THE NI EXECUTIVE POSITION

  9.  Earlier this year, the First Minister and Deputy First Minister met the Chancellor of the Exchequer to press the case for derogation from the Aggregates Tax. In October, the Department of Finance and Personnel (DFP) Minister met the Financial Secretary to the Treasury to outline the adverse impact of the tax in NI and discuss how the problem could be best addressed. A cross-departmental working group has been established, examining the environmental aspects of quarrying in NI and how it can be improved.

DEROGATION OPTIONS

  10.  DFP—on behalf of the NI Executive—has asked for a complete derogation of the Aggregates Tax for NI, due to the unique competition firms face from the Republic of Ireland.

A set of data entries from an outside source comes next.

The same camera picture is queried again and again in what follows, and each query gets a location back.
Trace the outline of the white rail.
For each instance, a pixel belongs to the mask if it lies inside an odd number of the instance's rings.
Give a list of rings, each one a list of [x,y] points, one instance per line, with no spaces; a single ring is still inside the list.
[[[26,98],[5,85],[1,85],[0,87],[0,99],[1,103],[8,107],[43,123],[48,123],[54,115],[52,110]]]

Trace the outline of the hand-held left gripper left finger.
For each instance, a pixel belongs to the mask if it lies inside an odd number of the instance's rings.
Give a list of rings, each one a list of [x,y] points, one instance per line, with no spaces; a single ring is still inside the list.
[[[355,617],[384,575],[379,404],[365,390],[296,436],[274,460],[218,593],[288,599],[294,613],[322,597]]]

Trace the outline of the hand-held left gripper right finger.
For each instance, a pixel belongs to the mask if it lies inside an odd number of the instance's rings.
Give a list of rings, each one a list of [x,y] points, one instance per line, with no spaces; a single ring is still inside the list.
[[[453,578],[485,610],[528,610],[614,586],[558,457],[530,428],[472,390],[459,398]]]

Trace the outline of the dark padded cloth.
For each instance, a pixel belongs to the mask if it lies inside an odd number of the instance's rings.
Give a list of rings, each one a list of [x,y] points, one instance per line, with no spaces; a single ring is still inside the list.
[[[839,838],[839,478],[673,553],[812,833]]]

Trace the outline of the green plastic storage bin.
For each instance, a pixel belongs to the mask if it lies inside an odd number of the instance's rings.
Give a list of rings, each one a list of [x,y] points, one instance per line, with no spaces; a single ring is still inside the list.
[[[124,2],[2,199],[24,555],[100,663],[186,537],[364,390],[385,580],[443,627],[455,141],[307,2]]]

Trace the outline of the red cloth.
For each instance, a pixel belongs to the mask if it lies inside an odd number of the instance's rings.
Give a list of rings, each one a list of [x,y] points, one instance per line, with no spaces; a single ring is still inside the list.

At the very least, a temporary derogation is being sought so that the impact of the tax can be analysed in GB before being implemented in NI.

  11.  In terms of securing a temporary derogation, there are two options. First, significant discounts (temporary—up to 10 years) could be granted to producers if they are viewed as securing environmental improvements. Secondly, a temporary degressive derogation would provide the industry with time to respond to the implementation of the tax for up to five years with incremental phasing in. But temporary derogation, if granted, should be unspecified and not related to any one part of the aggregates industry.

EXAMPLES OF DEROGATION

  12.  A recent exemption—granted by the HM Treasury—was the derogation in Air Passenger Duty in respect of flights departing from the Scottish Highlands and Islands. Another example is the five-year exemption from the Climate Change Levy for natural gas in NI (agreed by HMT and the European Commission). In this latter case it was accepted that the introduction of the levy to the NI gas market would inhibit its development with no resultant improvement in energy efficiency. The period of exemption is to allow the gas market in NI to develop.

CONCLUSION

  13.  NI was not consulted during the formulation of the Aggregates Tax, with regard to either the need for the tax or its likely impact. Consequently, the unique circumstances prevailing in NI—it is the only region of the UK to share a land border with another EU country and a large proportion of NI quarries operate close to that border—were not taken into account. Moreover, the nature of the industry in NI differs from that in GB. Quarries tend to be smaller, family owned, and operate close to the aggregates market so lorry mileage/transportation is, on average, lower than in GB.

  14.  It is the Executive's view that NI should not be penalised because of a failure from the outset to take account of its particular circumstances. Clearly such a proposed tax would not have a fiscally-neutral impact in NI and it has the potential to create a lasting, perverse and damaging impact on a NI quarrying industry—particularly in disadvantaged border areas.